どこに行くのかも、これからどうするのかも、別れの言葉すらも告げることなく。
なんとなく、こんなことになるんじゃないかという予感はあった。
原因はわからなかったが、ここ最近、なまえはどことなくよそよそしかった。
男と女というものは一度亀裂が入ったら、双方がかなりの努力をしないと修復できないものだ。
私はなまえとの間に、小さな亀裂が入り始めているのに気がついていた。入った亀裂に気がつきながら、それが大きくなっていくのをただ見ているだけしかできなかった。
私は手を伸ばして、なまえが残していった緑色の香水瓶を手に取った。あの日テーブルの上に、ぽつんと置かれていた二本の香水瓶。
一つは私の愛用品、もう一つは優しい毒という名のこの香り。
なまえはなぜこれを置いていったのだろう。廃版になって久しいこの香水は、状態のいいものを手に入れるのがもう難しいと言っていたのに。
コロンとした丸いキャップを開けて、中の香りを確かめる。
マンダリンオレンジが弾けた後にスズランが香り、次にローズとイランイランが追いかけてきた。ラストに残るのは、白檀とムスクと甘いバニラだ。
外国製の高級石鹸を思わせる爽やかなグリーンノートに隠れた、甘く妖艶な誘惑の香り。その香りにつけられた、優しい毒というネーミングの妙。
軽く頭を振って、私は窓の外を眺めやった。
きらびやかな人口の星々の中にそびえ立つ、東京タワーのオレンジ色の灯り。
あの灯りが消える瞬間を共に観たカップルは幸せになれるのよと、なまえに聞かされたのはもう八年も前のことだ。

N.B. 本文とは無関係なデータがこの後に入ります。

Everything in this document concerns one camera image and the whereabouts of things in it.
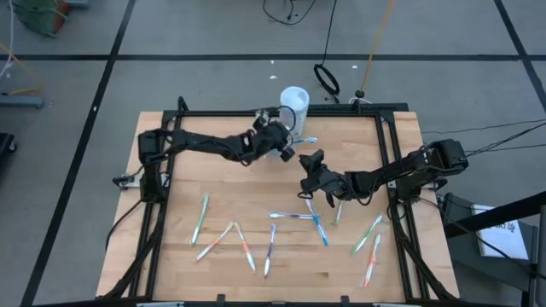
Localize grey metal post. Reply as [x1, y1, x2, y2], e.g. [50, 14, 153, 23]
[535, 204, 546, 307]

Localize coiled black floor cable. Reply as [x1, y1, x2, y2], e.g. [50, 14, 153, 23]
[313, 0, 341, 97]

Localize orange toothbrush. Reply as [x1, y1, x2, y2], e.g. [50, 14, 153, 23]
[362, 234, 382, 288]
[193, 220, 235, 264]
[232, 221, 258, 275]

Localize blue toothbrush horizontal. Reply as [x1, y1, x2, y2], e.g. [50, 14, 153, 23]
[267, 211, 317, 221]

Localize black chair base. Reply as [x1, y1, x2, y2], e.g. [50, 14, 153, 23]
[0, 132, 19, 155]

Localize purple toothbrush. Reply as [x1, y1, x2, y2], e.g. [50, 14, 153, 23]
[262, 223, 277, 280]

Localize white floor cable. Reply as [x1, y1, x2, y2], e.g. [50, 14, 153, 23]
[0, 0, 16, 80]

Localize green toothbrush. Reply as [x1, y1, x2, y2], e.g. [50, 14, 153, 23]
[350, 213, 385, 257]
[189, 193, 211, 247]
[332, 200, 345, 227]

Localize grey metal floor base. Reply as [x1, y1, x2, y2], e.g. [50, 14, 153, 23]
[0, 94, 46, 110]

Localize yellow floor cable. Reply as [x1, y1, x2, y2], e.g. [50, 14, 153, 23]
[0, 41, 44, 97]

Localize white notebook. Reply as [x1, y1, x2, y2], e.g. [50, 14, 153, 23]
[470, 203, 531, 261]

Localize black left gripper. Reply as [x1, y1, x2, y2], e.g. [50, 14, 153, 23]
[245, 108, 297, 164]

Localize white wipes canister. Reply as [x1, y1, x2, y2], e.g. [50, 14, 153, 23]
[279, 85, 311, 137]

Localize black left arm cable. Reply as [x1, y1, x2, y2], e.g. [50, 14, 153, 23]
[276, 105, 297, 140]

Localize black equipment cart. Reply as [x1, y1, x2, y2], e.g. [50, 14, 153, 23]
[439, 190, 546, 307]

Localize black aluminium table frame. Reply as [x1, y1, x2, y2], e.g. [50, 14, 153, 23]
[100, 96, 461, 304]

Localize green orange bag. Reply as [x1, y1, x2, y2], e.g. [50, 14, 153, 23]
[11, 0, 72, 38]

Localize black metal beam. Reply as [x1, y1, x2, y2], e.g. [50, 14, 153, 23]
[443, 191, 546, 239]

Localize yellow hanging cable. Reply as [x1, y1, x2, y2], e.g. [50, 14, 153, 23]
[359, 0, 396, 97]

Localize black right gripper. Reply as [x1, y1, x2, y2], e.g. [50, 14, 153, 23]
[299, 148, 356, 209]

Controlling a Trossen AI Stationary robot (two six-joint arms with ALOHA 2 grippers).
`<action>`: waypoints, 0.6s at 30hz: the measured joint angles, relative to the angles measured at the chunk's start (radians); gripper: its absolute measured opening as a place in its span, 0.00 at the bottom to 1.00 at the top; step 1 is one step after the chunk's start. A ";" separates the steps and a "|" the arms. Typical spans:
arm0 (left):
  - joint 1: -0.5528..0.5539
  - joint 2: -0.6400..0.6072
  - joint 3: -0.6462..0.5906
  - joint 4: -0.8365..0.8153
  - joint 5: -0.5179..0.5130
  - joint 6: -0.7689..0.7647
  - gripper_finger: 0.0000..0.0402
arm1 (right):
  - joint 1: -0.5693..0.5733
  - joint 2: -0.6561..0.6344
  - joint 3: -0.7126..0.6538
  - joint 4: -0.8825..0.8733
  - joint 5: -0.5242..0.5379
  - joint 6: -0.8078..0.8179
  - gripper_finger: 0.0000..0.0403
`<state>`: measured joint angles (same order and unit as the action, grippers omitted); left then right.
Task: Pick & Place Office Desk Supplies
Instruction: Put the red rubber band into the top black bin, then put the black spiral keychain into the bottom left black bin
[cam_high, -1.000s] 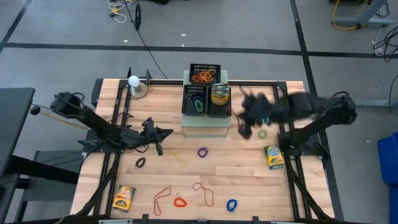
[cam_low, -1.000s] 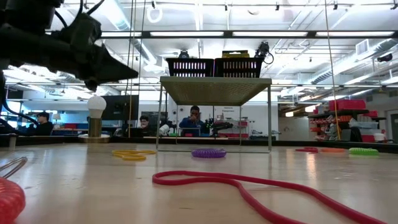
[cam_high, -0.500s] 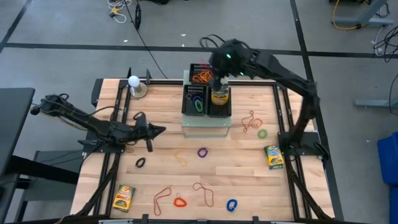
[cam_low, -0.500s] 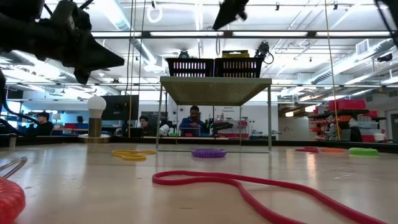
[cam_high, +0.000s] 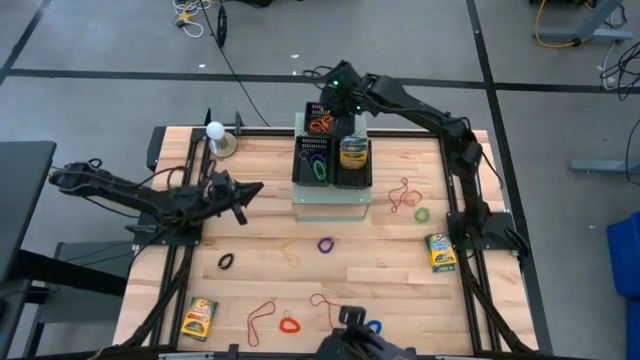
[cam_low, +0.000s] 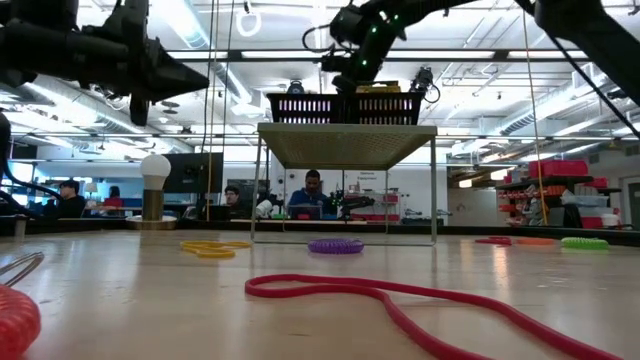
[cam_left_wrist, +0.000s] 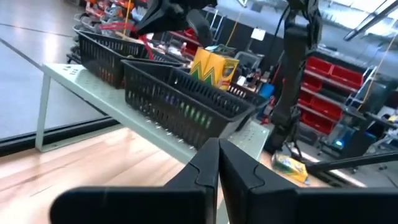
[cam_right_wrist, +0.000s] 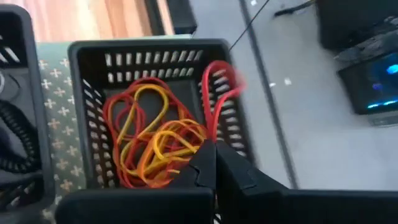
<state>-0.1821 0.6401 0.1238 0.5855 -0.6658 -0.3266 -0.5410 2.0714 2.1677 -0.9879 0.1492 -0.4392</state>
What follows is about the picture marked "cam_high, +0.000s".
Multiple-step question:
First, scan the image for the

八年……口の中で呟いて、愕然とした。なまえと暮らして、もうそんなに経つのかと。
クリムゾンレッドの夕焼けを見ながらワインで乾杯したあの日、なまえは二十代の半ばを過ぎたころだった。
自分のような男と過ごした適齢期での八年は、とてつもなく長いものだったに違いない。
なんということだ。なまえを失って初めて、私はそこに思い至った。
結婚という言葉をなまえは一度も口にしなかったけれど、心の中ではずっと待っていたに違いない。

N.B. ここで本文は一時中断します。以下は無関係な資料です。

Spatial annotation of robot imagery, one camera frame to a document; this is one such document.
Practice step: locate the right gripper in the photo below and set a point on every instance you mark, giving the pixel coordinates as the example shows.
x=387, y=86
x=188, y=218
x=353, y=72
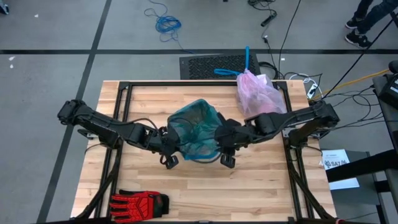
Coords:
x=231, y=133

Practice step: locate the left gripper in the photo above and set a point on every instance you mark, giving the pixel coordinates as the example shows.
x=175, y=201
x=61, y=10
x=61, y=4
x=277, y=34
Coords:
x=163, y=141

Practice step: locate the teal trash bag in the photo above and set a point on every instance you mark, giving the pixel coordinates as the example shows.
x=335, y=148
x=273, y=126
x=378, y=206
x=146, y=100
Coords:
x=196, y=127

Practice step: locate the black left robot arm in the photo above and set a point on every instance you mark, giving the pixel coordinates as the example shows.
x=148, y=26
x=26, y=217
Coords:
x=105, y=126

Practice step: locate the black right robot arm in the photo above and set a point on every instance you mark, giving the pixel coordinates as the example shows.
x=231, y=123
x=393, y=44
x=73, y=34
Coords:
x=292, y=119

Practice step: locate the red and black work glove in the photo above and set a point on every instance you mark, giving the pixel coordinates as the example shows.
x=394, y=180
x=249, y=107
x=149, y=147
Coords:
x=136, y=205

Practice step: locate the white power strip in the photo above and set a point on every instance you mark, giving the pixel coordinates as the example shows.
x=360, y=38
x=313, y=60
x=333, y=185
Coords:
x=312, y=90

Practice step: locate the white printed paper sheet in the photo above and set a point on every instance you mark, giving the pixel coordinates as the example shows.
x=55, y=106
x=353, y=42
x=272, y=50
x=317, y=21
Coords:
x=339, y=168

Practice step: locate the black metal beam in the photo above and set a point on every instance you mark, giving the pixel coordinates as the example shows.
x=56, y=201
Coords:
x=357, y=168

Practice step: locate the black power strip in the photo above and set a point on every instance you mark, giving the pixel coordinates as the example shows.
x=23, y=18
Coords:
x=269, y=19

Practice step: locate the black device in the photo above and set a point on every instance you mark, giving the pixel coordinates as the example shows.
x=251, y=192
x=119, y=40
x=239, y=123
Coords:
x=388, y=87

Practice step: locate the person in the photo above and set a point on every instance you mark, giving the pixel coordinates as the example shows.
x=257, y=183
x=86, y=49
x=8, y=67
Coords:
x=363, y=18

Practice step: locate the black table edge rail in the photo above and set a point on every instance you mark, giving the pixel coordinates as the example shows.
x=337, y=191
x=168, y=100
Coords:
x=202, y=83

だが結婚などまだできようはずもなかった。私には倒さなければいけない強大な敵がいる。
語らずともなまえならわかってくれていると、そう思いこんでいた。
馬鹿な甘えだ。超能力者でもない限り、心の中など読めはしないものを。
なまえを失って気づいたことはもう一つある。
ふたりでいた時には気づかなかったが、華やかなこの大都会の中ただひとりでいると孤独が際立つ。

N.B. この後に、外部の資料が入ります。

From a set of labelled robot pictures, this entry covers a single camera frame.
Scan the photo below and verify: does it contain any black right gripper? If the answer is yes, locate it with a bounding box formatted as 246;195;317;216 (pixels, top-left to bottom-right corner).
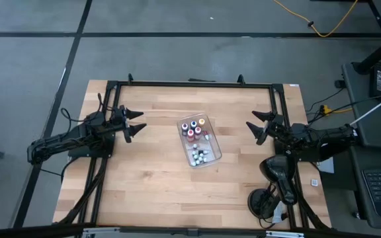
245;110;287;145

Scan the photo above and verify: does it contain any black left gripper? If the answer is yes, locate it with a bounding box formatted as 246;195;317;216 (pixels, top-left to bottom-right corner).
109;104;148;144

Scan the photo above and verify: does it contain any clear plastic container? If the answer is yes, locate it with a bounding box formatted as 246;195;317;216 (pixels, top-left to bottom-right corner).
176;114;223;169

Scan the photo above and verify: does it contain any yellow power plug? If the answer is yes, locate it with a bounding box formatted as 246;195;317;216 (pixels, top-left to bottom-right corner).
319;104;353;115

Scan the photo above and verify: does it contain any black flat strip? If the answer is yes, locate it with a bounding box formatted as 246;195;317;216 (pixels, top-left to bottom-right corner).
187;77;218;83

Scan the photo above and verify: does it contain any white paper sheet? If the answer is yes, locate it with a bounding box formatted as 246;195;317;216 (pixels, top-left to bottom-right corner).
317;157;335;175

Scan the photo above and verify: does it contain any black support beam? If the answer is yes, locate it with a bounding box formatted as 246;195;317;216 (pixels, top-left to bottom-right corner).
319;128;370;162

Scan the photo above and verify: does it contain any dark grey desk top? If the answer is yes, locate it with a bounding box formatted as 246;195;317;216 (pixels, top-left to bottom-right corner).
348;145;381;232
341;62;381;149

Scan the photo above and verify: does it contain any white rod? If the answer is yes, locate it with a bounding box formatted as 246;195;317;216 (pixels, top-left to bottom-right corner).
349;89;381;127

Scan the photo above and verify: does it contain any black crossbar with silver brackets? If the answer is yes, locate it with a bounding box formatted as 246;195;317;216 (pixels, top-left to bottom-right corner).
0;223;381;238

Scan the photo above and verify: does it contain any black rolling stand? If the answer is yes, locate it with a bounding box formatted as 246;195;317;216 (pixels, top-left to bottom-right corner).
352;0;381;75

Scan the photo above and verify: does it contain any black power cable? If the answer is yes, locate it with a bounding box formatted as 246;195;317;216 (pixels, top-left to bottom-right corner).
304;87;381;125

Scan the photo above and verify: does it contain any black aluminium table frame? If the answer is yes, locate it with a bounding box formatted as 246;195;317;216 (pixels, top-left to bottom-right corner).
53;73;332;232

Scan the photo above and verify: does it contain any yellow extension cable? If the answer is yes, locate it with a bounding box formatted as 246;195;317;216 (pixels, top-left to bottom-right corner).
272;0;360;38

ここは何でもある街だ。だが、一番大事な君はもういない。
なまえ、君の不在は遅行性の毒だ。じわじわと私の心を蝕んでいく。
この毒から逃れるすべを、私は見つけることができない。
酒の力を借りても眠れぬ夜を、私は今宵も過ごすのだろう。
緑色の香水瓶を手にしたままだったことに気づき、私はもう一度溜息をつく。
―TENDRE POISON―優しい毒。
それは、なまえそのもののような香りだった。